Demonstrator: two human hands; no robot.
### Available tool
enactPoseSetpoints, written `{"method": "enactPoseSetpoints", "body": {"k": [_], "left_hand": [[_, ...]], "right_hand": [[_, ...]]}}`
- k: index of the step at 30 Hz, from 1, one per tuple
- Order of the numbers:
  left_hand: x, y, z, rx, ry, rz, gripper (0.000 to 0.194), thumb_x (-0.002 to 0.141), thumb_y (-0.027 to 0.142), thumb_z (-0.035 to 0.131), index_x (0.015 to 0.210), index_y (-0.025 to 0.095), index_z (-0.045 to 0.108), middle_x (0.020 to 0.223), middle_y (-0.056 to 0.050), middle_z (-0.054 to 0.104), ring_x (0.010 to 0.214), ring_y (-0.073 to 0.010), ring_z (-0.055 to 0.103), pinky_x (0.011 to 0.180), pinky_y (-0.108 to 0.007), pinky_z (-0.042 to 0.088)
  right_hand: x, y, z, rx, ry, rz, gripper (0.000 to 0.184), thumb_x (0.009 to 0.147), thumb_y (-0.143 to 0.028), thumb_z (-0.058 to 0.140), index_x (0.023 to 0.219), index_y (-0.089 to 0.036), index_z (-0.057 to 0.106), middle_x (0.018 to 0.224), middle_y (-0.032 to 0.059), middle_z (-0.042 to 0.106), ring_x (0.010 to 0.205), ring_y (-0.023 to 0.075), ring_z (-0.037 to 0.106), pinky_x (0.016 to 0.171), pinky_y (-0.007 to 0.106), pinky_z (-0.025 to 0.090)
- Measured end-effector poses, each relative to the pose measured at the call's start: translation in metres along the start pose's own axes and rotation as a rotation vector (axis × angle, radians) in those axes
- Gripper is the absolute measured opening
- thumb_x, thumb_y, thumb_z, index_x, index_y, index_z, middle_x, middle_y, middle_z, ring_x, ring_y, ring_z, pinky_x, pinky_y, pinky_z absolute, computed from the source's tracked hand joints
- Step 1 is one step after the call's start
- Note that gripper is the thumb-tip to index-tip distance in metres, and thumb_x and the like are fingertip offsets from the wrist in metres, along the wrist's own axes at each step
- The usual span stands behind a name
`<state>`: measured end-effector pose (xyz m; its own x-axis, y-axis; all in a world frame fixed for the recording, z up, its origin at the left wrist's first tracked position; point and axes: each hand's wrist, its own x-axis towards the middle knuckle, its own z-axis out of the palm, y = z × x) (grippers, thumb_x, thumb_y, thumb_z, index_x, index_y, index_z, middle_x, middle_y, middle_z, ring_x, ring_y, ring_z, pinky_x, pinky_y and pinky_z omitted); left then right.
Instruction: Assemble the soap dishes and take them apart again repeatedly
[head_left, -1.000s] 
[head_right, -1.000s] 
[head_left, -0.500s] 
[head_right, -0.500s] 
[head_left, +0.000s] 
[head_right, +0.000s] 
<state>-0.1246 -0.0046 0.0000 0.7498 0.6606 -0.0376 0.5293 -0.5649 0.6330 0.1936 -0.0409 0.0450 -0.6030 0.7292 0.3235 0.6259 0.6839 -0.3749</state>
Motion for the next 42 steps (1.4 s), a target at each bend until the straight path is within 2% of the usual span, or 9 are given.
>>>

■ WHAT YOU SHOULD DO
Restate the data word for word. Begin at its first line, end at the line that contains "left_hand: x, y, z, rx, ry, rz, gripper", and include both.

■ FINAL ANSWER
Demonstrator: two human hands; no robot.
### Available tool
enactPoseSetpoints, written `{"method": "enactPoseSetpoints", "body": {"k": [_], "left_hand": [[_, ...]], "right_hand": [[_, ...]]}}`
- k: index of the step at 30 Hz, from 1, one per tuple
- Order of the numbers:
  left_hand: x, y, z, rx, ry, rz, gripper (0.000 to 0.194), thumb_x (-0.002 to 0.141), thumb_y (-0.027 to 0.142), thumb_z (-0.035 to 0.131), index_x (0.015 to 0.210), index_y (-0.025 to 0.095), index_z (-0.045 to 0.108), middle_x (0.020 to 0.223), middle_y (-0.056 to 0.050), middle_z (-0.054 to 0.104), ring_x (0.010 to 0.214), ring_y (-0.073 to 0.010), ring_z (-0.055 to 0.103), pinky_x (0.011 to 0.180), pinky_y (-0.108 to 0.007), pinky_z (-0.042 to 0.088)

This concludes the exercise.